I didn’t discover the other camp until about college, honestly. I could even go as far as to say that I didn’t truly immerse myself into it until I got a crash course in ‘Perspectives’, which can be briefly summarized as a jarring but clarifying revelation of how the Bible is a book about Jesus, where I am a supporting character and this idea that “missions exists because worship doesn’t”.

The second I realized the bible wasn’t written about me (though there are certainly passages that speak directly to me), I remember I felt a weight lift off my chest and could almost see all the pieces falling together in front of my eyes. I didn’t have to scan my bible for verses about me or to justify my feelings on issues–I could read it as an expose of God Almighty and who He is. Scriptures I’d never been able to explain in relation to myself suddenly were full of new meaning as I realized they were talking about Jesus, not about me. After years and years of reading the bible the same way, having a new perspective released me to actually understand it in its fullness. And it wasn’t about me, or about me having everything I wanted, or about how I deserved it because I could recite verses about plans to prosper me. It was about Jesus, his heart, his love for the nations, his personality, and yes, even his relationship with his people (hey, that’s me!). The entire thing made me feel strangely more valuable than ever, like I had a intimate secret with Him after years of trying to “get into the club” but somehow feeling like I was still missing it.

It was a wonderful time for me. 

With this came the death of a lot of cliches in my life and vocabulary. With the belief that Jesus ultimately mattered more than me having what I felt I wanted out of life, I couldn’t bring myself to apply familiar phrases like ‘God wouldn’t let that happen to me’ or ‘God wouldn’t want this for me’ when I was faced with something uncomfortable in my life or my relationship with Him. Things about “if we’d only have enough faith” being our tickets out of things made me think of David Livingstone dying of dysentery in Zambia after years as a missionary, fervently serving the Lord. Would any of us dare say that he was living outside the will of God? Suddenly there was story after story of people serving Jesus with their lives who actually died on the mission field–people with faith greater than mine, or at least my estimation of my faith. 

There were more than just missionary stories that ended in heartache and sickness (at least on a physical level). There were suddenly books on how marriage exists to make us holy, not happy. You better believe it was tough to kiss the years I’d believed “When God Writes Your Love Story” goodbye. I suddenly realized that God might ask something of me that made me uncomfortable or interrupted my own plans for my life, if it suited His plan.

And so this change grew in me. What started out as a relief to discover that my life as a Christian was about more than my comfort and a sexy instagram account and 401k subtly descended into a skepticism that God actually cared about me at all. 

Fast forward to the now (read, a few weeks ago).

It’s been said that I’m an extremist, which is probably a pretty honest assumption about my character.
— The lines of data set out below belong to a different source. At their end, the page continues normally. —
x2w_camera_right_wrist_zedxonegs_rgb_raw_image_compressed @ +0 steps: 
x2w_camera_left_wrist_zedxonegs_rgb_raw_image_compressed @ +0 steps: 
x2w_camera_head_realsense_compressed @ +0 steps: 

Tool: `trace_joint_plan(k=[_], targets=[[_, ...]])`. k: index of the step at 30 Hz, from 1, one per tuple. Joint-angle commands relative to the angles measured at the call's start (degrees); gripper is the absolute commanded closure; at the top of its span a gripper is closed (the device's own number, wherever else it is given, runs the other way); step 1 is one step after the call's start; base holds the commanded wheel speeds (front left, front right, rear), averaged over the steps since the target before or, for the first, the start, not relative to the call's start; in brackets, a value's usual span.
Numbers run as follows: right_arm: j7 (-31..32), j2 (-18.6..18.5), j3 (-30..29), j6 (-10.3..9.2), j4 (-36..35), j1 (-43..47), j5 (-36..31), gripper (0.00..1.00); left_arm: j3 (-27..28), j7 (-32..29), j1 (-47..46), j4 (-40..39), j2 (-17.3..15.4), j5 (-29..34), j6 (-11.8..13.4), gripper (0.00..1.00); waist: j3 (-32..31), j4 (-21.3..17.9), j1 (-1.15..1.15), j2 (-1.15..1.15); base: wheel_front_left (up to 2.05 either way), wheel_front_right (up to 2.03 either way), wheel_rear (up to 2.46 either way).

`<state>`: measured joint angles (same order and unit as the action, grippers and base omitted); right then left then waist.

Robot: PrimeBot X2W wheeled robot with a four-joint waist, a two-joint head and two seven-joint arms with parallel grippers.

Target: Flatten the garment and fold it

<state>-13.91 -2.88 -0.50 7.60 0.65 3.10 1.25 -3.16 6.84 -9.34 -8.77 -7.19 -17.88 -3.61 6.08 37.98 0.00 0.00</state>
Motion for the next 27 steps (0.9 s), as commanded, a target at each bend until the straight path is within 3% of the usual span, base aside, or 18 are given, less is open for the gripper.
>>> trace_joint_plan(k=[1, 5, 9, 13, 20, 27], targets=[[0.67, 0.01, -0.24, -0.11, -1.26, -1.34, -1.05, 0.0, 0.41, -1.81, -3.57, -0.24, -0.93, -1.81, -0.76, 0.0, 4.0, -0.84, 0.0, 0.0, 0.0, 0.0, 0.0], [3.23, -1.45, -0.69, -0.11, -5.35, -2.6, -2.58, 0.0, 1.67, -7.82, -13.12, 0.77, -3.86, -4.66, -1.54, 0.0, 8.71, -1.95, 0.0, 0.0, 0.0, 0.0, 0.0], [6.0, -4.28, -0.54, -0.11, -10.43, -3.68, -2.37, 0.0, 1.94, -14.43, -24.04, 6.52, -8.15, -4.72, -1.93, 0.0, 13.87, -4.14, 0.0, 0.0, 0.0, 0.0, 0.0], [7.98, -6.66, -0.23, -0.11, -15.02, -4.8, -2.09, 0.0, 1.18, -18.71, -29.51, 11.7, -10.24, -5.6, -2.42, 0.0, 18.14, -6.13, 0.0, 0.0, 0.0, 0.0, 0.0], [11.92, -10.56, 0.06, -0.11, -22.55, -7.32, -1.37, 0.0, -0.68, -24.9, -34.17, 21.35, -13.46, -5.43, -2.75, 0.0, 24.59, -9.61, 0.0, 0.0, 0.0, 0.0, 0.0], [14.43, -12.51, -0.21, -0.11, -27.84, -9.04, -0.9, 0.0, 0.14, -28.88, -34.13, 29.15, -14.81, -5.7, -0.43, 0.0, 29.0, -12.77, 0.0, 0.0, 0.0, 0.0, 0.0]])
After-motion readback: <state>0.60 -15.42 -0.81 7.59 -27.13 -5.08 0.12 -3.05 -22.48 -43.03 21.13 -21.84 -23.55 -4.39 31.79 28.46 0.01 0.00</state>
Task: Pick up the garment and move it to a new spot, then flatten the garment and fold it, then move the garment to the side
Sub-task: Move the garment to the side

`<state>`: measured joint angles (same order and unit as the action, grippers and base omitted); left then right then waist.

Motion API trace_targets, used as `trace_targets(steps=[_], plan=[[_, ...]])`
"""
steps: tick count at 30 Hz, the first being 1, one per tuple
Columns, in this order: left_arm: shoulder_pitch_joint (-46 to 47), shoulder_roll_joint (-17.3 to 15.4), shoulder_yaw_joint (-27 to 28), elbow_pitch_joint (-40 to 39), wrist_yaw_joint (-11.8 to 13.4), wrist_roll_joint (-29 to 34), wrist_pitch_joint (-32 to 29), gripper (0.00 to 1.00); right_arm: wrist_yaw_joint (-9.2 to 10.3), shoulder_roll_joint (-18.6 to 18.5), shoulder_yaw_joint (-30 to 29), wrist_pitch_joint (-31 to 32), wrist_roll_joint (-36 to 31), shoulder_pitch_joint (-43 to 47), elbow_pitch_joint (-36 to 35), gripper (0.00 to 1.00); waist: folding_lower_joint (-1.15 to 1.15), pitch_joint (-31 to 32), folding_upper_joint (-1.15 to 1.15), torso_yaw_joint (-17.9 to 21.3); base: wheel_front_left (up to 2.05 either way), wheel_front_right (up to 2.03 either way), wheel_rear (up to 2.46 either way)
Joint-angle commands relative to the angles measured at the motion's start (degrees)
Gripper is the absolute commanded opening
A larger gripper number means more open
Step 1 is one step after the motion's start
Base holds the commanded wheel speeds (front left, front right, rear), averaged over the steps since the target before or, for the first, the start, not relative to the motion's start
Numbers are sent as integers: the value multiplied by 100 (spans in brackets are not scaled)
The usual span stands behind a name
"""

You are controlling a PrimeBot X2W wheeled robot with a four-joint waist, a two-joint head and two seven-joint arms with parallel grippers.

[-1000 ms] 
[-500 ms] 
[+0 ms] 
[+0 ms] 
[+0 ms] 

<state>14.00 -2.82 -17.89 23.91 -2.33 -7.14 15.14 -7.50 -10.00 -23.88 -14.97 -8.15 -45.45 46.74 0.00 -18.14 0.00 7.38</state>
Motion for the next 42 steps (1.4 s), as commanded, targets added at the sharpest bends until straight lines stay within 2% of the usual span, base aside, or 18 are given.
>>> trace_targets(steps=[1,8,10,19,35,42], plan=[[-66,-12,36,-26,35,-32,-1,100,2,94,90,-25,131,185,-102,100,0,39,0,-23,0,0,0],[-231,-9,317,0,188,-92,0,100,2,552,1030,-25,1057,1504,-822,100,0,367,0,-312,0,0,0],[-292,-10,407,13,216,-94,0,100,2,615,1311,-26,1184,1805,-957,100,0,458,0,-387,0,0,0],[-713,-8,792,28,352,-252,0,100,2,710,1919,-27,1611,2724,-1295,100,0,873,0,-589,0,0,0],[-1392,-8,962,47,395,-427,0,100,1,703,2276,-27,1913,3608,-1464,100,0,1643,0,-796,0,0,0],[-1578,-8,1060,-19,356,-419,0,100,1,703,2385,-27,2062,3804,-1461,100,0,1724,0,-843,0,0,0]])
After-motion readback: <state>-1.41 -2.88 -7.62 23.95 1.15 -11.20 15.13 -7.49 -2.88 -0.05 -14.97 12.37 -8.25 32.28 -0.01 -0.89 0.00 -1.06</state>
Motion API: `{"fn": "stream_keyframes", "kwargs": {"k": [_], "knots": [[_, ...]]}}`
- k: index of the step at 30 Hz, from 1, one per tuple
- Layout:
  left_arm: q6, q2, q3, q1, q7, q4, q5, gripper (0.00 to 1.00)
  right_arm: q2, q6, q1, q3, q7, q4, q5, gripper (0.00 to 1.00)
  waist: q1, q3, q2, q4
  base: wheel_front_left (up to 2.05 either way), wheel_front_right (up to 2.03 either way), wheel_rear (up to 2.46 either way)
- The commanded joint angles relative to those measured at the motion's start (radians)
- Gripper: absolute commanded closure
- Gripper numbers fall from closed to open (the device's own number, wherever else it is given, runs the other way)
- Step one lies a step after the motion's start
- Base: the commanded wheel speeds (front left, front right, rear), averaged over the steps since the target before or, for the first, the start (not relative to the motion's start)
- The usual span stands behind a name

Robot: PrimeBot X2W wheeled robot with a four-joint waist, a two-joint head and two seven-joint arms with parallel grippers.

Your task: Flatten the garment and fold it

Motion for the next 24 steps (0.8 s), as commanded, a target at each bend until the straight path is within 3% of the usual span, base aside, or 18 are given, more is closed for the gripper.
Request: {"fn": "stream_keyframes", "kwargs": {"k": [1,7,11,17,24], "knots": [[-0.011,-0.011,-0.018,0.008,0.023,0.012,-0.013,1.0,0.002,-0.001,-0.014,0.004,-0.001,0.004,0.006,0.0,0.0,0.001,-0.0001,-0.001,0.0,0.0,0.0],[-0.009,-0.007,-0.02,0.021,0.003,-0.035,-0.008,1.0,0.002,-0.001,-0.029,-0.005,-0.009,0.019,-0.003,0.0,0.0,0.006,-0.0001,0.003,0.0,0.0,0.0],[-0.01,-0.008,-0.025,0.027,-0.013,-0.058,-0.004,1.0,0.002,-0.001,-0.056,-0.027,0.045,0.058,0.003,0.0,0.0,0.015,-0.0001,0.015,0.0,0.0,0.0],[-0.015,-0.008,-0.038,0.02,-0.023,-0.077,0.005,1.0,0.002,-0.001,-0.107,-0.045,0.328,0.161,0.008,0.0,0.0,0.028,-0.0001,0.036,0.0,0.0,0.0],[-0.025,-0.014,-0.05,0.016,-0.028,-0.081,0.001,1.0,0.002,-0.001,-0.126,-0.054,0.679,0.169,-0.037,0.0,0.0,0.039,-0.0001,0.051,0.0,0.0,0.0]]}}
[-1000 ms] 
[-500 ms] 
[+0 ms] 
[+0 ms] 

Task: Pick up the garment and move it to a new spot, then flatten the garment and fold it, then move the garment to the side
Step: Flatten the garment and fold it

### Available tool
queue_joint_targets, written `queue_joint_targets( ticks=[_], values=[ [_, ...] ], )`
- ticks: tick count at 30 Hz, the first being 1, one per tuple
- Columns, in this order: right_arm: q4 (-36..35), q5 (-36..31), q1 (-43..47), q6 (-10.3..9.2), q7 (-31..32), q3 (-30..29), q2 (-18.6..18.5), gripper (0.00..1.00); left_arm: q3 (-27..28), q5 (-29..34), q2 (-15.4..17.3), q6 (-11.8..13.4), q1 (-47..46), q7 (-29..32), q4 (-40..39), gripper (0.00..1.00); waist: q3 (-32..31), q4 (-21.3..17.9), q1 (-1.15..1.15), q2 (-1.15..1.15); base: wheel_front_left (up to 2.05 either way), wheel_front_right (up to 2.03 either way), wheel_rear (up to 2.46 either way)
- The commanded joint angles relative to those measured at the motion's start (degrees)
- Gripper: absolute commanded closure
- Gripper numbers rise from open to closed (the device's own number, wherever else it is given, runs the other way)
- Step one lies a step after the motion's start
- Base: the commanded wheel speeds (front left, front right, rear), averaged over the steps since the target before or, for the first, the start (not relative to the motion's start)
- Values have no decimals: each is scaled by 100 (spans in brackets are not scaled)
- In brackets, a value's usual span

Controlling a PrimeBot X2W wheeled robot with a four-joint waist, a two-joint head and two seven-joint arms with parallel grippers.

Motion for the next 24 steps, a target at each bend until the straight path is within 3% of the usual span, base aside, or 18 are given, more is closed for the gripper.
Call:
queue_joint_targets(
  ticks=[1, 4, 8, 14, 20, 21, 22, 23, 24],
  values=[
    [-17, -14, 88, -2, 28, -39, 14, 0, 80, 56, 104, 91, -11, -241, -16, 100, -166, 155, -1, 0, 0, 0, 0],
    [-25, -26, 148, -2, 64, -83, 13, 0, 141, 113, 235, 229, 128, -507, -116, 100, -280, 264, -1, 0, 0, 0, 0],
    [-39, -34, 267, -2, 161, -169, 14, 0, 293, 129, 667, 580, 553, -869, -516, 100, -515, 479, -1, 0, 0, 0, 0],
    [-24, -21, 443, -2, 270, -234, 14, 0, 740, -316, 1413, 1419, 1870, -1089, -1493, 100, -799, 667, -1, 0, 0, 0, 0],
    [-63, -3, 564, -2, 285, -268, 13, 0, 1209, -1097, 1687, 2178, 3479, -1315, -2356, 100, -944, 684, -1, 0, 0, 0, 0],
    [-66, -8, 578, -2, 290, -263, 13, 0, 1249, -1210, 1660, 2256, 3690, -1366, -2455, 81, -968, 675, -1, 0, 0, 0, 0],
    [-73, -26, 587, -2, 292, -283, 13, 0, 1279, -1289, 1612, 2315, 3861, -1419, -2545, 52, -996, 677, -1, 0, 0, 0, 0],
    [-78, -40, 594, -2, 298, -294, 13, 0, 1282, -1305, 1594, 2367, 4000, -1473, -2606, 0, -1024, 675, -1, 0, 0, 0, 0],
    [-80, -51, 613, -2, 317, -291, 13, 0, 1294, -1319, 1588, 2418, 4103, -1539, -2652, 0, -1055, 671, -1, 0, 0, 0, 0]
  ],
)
If I’m in something, really about it, I’m 150% in and no one can change my mind. 

All of these experiences, revelations, false assumptions and the ultimate annoyance at the “It’s all about Me” Christianity blended together into a massive cocktail of frustration that resulted in me rejecting actual passages of scripture because it might associate me with that which I’ve come to passionately renounce. 

“Stephanie, you can’t ignore verses about my goodness and my love for you and my ability to work all things for good just because you feel other people abuse them. These passages are still true of me, and still true towards you. My ‘will’ may not be what you envisioned for yourself, but it will still be good things. You are allowed to believe that. When have you ever regretted my movement in your life when you were fully surrendered to me?”

Psalm 16 is a wonderful example of the Lord’s goodness towards David and has become something of an anthem for me in recent weeks. 
I said to the Lord, “You are my Master!
    Every good thing I have comes from you.

Lord, you alone are my inheritance, my cup of blessing.
    You guard all that is mine.
The land you have given me is a pleasant land.
    What a wonderful inheritance!

You will show me the way of life,
    granting me the joy of your presence
    and the pleasures of living with you forever.

And context: David wrote this stuck in a cave hiding out from King Saul. Things really sucked for him on a human level at that point in his life. And yet, he was confident of the Lord and his inheritance. He believed God despite his circumstances and recognized that the ultimate prize of his life had never left him, because his inheritance was the Lord Himself.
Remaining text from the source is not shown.